I am trying to teach myself some Machine Learning techniques and I'm having trouble trying to figure out the cause of this error.
An unhandled exception is raised and the program stops, when the model attempts to fit the data.
TypeError was unhandled by user code
Message: float() argument must be a string or a number
I know its related to the training features being passed into the classifier, but i don't understand why the feature isn't valid after the split. I've reduced the data size to only 10 elements while i figure this out.
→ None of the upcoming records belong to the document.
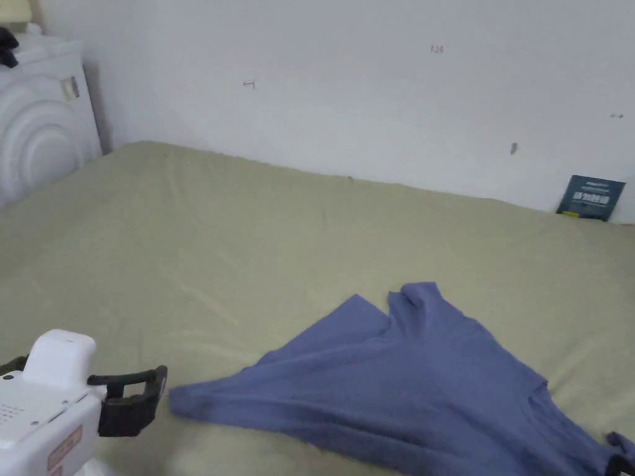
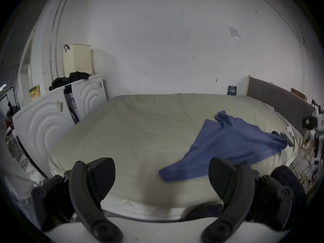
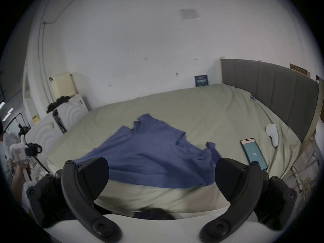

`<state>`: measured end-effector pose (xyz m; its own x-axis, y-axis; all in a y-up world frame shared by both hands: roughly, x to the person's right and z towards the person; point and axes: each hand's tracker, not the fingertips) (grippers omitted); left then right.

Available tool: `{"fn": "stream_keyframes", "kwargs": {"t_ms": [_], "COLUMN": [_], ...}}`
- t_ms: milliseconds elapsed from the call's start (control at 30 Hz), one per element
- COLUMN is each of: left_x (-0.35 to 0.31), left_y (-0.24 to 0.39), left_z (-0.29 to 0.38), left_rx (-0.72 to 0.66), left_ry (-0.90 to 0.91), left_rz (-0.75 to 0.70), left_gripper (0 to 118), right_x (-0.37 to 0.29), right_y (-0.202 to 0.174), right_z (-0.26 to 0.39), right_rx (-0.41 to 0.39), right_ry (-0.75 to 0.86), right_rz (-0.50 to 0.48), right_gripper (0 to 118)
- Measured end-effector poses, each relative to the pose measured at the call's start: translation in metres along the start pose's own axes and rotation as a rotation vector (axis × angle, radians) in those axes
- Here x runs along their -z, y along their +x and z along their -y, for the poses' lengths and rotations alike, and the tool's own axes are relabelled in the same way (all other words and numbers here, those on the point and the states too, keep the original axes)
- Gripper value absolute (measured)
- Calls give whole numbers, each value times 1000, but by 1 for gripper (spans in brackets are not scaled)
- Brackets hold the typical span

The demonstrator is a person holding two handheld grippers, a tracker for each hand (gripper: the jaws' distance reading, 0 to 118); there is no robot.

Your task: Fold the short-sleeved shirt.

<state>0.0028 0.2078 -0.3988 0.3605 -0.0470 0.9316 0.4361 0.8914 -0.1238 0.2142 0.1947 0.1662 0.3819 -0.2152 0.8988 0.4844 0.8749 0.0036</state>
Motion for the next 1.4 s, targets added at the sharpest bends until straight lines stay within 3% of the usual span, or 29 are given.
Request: {"fn": "stream_keyframes", "kwargs": {"t_ms": [33,67,133,167,200,267,400,433,467,500,533,867,967,1067,1133,1167,1200,1400], "left_x": [1,-1,0,10,18,36,89,101,117,130,142,247,254,248,239,235,231,216], "left_y": [-2,0,1,1,0,-6,-16,-18,-20,-20,-21,-17,-13,-18,-21,-21,-19,-7], "left_z": [4,9,14,16,19,21,31,35,38,39,40,63,72,73,68,67,67,55], "left_rx": [21,49,81,89,91,48,54,50,46,43,45,71,60,-23,-71,-72,-67,-84], "left_ry": [-31,-45,-49,-78,-117,-172,-247,-254,-267,-276,-297,-437,-478,-456,-459,-458,-449,-423], "left_rz": [1,-30,-27,-44,-48,-14,-29,-24,-8,-1,-4,24,93,119,128,134,150,189], "left_gripper": [105,95,20,0,0,0,0,12,44,98,111,107,82,71,42,15,6,5], "right_x": [-3,-7,-7,-3,1,8,18,21,25,27,30,57,63,68,71,73,74,81], "right_y": [-6,-12,-25,-32,-36,-33,-42,-44,-45,-49,-51,-59,-62,-65,-70,-73,-76,-84], "right_z": [2,4,2,1,1,-2,-10,-11,-12,-13,-13,-10,-11,-11,-12,-13,-13,-21], "right_rx": [1,1,-10,-32,-45,-14,-54,-58,-66,-73,-75,-75,-69,-70,-70,-73,-79,-98], "right_ry": [5,8,21,15,-1,-4,-12,-15,-21,-27,-34,-110,-127,-133,-134,-137,-136,-135], "right_rz": [-11,-26,-28,-5,26,-40,-43,-43,-42,-41,-39,-5,-6,-17,-27,-36,-41,-75], "right_gripper": [117,106,17,0,0,0,0,0,0,0,0,0,0,0,0,0,0,0]}}
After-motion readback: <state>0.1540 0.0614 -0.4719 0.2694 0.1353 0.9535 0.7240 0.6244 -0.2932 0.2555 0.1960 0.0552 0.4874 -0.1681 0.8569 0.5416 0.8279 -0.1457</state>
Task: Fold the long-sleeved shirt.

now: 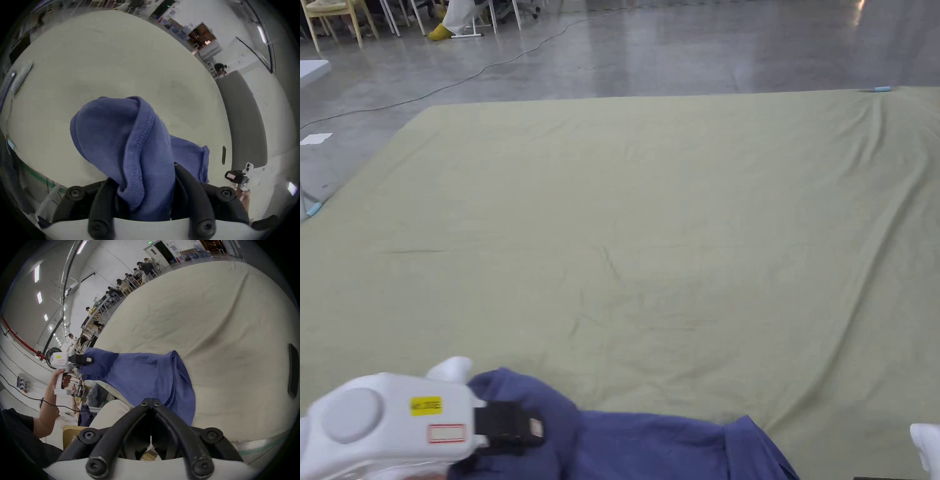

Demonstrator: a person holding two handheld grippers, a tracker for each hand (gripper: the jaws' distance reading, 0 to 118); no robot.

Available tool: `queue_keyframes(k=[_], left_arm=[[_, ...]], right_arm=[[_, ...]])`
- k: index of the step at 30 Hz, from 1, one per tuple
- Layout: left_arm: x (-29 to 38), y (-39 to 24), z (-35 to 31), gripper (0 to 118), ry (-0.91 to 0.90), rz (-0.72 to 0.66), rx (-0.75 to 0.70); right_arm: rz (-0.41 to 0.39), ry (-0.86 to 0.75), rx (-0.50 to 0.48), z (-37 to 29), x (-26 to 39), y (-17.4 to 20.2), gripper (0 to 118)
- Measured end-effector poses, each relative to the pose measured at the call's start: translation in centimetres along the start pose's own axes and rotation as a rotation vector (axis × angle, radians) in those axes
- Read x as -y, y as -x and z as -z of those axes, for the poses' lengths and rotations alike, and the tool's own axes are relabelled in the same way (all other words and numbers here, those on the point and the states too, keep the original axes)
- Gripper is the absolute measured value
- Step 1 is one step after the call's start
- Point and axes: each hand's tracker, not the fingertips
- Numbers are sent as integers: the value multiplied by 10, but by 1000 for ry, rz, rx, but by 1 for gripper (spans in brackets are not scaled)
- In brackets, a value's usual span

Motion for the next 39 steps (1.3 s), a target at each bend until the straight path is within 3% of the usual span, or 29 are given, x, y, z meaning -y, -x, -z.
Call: queue_keyframes(k=[7,11,15,17,18,19,20,21,24,26,27,28,29,34,39], left_arm=[[27,-60,96,22,131,105,-17],[47,-66,143,22,200,38,-10],[49,-53,154,22,202,-148,201],[47,-53,147,37,209,-238,356],[45,-51,141,55,185,-261,388],[42,-50,131,87,135,-273,417],[40,-49,126,107,114,-276,437],[40,-55,114,117,103,-269,447],[36,-46,87,118,60,-191,428],[38,-50,75,108,9,-84,282],[43,-53,75,86,34,-1,152],[48,-54,77,30,35,41,85],[55,-59,83,0,91,111,22],[95,-84,133,0,232,203,59],[119,-126,182,0,237,244,-29]], right_arm=[[31,-9,40,-15,9,-4,0],[47,-6,58,-21,14,-17,0],[64,-4,62,-24,19,-22,0],[71,-1,52,-22,20,-30,0],[73,-1,47,-21,20,-30,0],[75,-2,41,-21,21,-30,0],[78,-2,36,-19,21,-34,0],[82,-3,28,-18,21,-36,0],[85,-3,20,-15,21,-38,0],[86,-5,18,-14,20,-39,0],[86,-7,14,-14,20,-39,0],[86,-7,11,-13,20,-40,0],[86,-8,9,-13,19,-42,0],[100,-9,23,-11,19,-48,0],[121,-25,34,-21,22,-51,0]])
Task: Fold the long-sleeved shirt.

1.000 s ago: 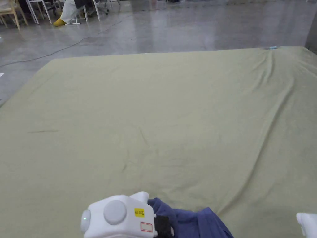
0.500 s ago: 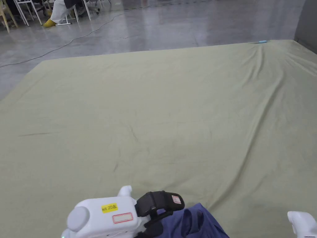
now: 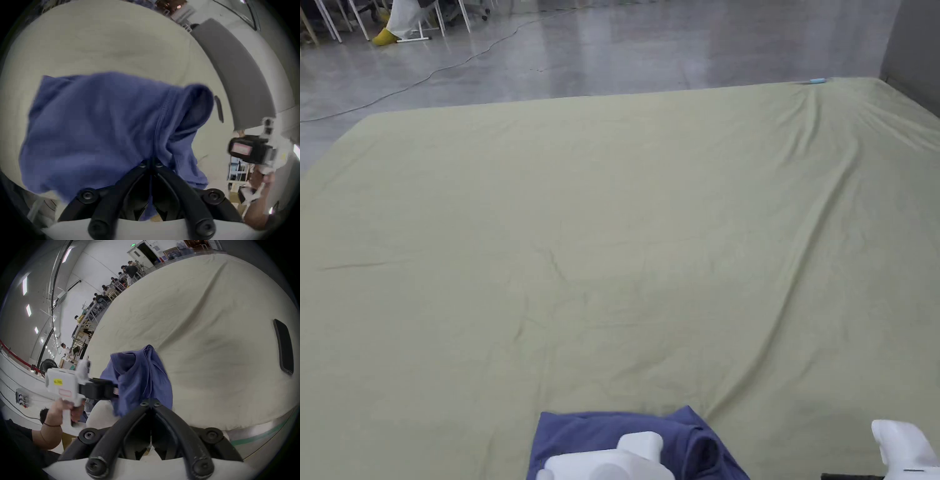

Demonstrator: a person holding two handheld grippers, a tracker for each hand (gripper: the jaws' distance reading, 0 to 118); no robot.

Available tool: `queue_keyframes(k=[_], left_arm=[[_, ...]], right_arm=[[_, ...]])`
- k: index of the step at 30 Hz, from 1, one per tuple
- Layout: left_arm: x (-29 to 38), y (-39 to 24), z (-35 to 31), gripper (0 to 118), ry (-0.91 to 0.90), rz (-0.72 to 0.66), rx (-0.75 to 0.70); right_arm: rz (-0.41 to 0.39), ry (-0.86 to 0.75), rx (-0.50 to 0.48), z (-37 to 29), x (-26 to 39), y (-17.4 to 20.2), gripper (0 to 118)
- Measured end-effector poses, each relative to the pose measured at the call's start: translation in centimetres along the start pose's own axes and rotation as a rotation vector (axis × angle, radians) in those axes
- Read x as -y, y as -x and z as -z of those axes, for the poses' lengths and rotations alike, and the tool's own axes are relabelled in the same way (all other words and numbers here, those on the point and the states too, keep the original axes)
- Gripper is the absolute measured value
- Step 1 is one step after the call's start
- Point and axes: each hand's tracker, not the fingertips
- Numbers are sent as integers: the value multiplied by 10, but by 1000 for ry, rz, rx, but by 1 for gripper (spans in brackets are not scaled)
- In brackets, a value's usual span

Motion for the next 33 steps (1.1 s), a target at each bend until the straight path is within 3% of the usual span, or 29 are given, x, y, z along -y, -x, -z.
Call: queue_keyframes(k=[4,7,11,13,17,19,24,28,33], left_arm=[[-14,-35,8,0,-10,32,142],[-22,-48,31,0,28,33,151],[-28,-45,56,0,98,-69,209],[-30,-41,46,0,114,-103,272],[-40,-11,-26,0,-55,-64,376],[-47,18,-64,0,-126,-60,320],[-52,102,-131,0,-251,-95,11],[-43,154,-139,0,-220,-239,14],[-29,177,-130,0,-190,-284,19]], right_arm=[[-3,-6,15,-10,2,-4,0],[0,-5,39,-12,3,-7,0],[12,-20,46,-14,3,-6,0],[8,-30,38,-15,2,-2,0],[-11,-53,15,-11,-5,10,0],[-17,-52,-8,-3,-9,17,0],[-116,30,-10,43,-20,50,0],[-128,111,-52,97,-27,62,0],[-212,250,143,141,-29,54,0]])
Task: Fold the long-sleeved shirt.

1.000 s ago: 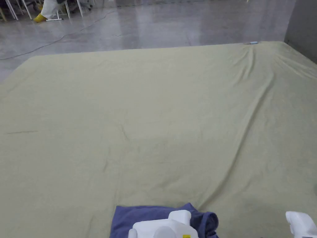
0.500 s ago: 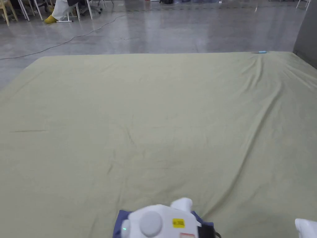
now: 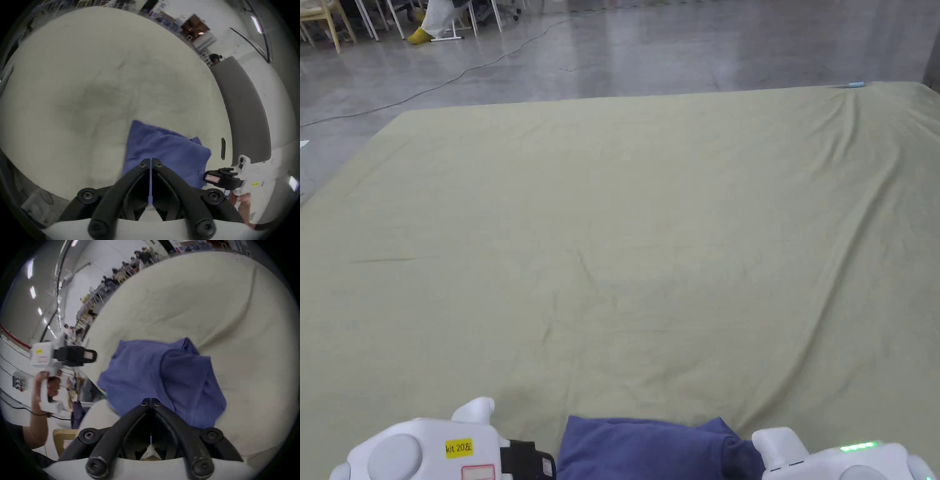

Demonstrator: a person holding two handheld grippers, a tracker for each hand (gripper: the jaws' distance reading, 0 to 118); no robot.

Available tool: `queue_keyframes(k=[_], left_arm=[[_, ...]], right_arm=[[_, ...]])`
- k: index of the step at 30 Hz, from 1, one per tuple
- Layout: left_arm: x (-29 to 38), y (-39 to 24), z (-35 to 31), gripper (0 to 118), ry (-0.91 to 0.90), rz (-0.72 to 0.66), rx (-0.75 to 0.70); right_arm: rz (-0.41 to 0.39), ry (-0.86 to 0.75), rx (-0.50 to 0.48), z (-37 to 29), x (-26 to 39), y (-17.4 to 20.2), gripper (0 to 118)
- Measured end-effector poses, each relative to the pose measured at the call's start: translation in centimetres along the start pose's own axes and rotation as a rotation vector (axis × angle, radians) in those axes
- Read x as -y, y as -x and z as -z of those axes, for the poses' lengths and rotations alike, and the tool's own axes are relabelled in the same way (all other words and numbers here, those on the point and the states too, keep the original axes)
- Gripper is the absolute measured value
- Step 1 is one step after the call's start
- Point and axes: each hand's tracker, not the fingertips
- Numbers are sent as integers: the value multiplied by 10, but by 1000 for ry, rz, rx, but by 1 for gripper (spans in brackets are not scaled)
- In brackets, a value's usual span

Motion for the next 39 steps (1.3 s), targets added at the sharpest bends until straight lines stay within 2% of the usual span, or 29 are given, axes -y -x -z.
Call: queue_keyframes(k=[1,2,8,9,11,12,15,16,18,19,21,22,23,24,25,26,27,28,31,34,36,39], left_arm=[[2,2,2,0,9,-7,2],[3,5,4,0,14,-12,9],[-2,14,15,0,34,-7,88],[-4,18,18,7,44,-15,113],[-8,25,27,83,16,-46,239],[-8,29,34,115,21,-87,259],[-16,47,60,116,174,-165,368],[-14,51,72,116,216,-181,402],[-14,49,75,115,167,-133,490],[-15,49,80,116,187,-139,580],[-10,51,102,115,259,-276,711],[-6,51,118,112,325,-346,690],[-4,50,128,104,332,-358,618],[-2,46,133,88,321,-328,544],[4,43,140,41,310,-288,519],[2,41,137,9,280,-300,616],[0,37,131,10,282,-290,639],[1,34,126,10,266,-255,584],[-1,35,100,10,251,-179,492],[-6,32,60,10,199,-120,410],[-11,34,31,9,171,-83,348],[-33,51,-11,9,90,-50,219]], right_arm=[[-1,-14,-23,3,1,-7,0],[30,-32,-85,0,0,-13,0],[35,-12,-73,0,-2,-23,0],[36,-11,-78,0,-3,-24,0],[42,-10,-107,-1,-3,-30,0],[51,-9,-127,-1,-2,-33,0],[93,-2,-197,0,-2,-46,0],[105,-3,-216,1,-1,-50,0],[117,-8,-244,1,1,-56,0],[124,-13,-263,1,3,-59,0],[121,-27,-293,4,7,-66,0],[131,-33,-314,4,10,-70,0],[163,-35,-336,4,11,-74,0],[191,-33,-348,5,13,-76,0],[216,-34,-358,4,14,-78,0],[212,-34,-348,4,15,-78,0],[210,-36,-347,2,16,-77,0],[209,-38,-338,1,16,-75,0],[160,-37,-247,-8,14,-59,0],[116,-80,-157,-22,12,-28,0],[79,-112,-173,-33,11,-2,0],[42,-149,-281,-46,9,27,0]])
Querying the 3rd index of the feature before the split yields the dictionary below. I know the split function randomises the split of the data, so the trainFeatures[2] could relate to a different element in the dataFeatures, but each of these elements appear to be valid.
> dataFeatures[2]
{'Very': 1, 'and': 2, 'anyone': 1, 'bed': 1, 'comfortable': 1, 'for': 1, 'full': 1, 'it': 1, 'looking': 1, 'looks...fit': 1, 'of': 1, 'perfectly...would': 1, 'quilt': 1, 'recommend': 1, ...}
Querying the same element after the split yields
> trainFeatures[2]
error: 2L
The error doesn't appear until i attempt to fit the training data to the model.
I also get the same error when i manually split the data.
The data consists of a product name, review and a rating out of 5 The data can be found here: https://d396qusza40orc.cloudfront.net/phoenixassets/amazon_baby.csv
A smaller sample of the data: https://drive.google.com/file/d/0B_fZt96_g2ZGYWtXWjhaVmhEZDQ/view?usp=sharing
Here is my code:
def addWordCountDictionary(data):
import string
from collections import Counter
import pandas as pd
table = string.maketrans("","")
# Add an empty dictioanry to each product.
data['wordCount'] = [dict() for x in range(len(data))]
for index in range(len(data)):
if not pd.isnull(data['review'][index]):
review = data['review'][index]
review.translate(table, string.punctuation)
data['wordCount'][index] = dict(Counter(review.split()))
else:
data['wordCount'][index] = {'':0}
return data
# Main function
import pandas as pd
import numpy as np
from sklearn.model_selection import train_test_split
from sklearn.linear_model import LogisticRegression
from sklearn import metrics, cross_validation
# Read the data into a data frame
data = pd.read_csv("amazon_baby.csv")
data = data[0:10]
# Generate data set with word count dictionary
data = addWordCountDictionary(data)
# Assign positive and negative sentiment based on the number of stars in the rating
data['sentiment'] = 0
data['sentiment'][data['rating'] >= 4] = 1
dataFeatures = data['wordCount'] #[['name','review','rating','wordCount']]
Labels = data['sentiment']
trainFeatures, testFeatures, trainLabels, testLabels = train_test_split(dataFeatures,Labels,test_size=0.2, random_state=0)
#trainFeatures = dataFeatures[:8]
#testFeatures = dataFeatures[8:]
#trainLabels = Labels[:8]
#testLabels = Labels[8:]
sentimentModel = LogisticRegression(penalty='l2',C=1)
sentimentModel.fit(trainFeatures, trainLabels)
indecies = np.argsort(sentimentModel.coef_)
print(indecies)
Can anyone help explain/resolve this issue?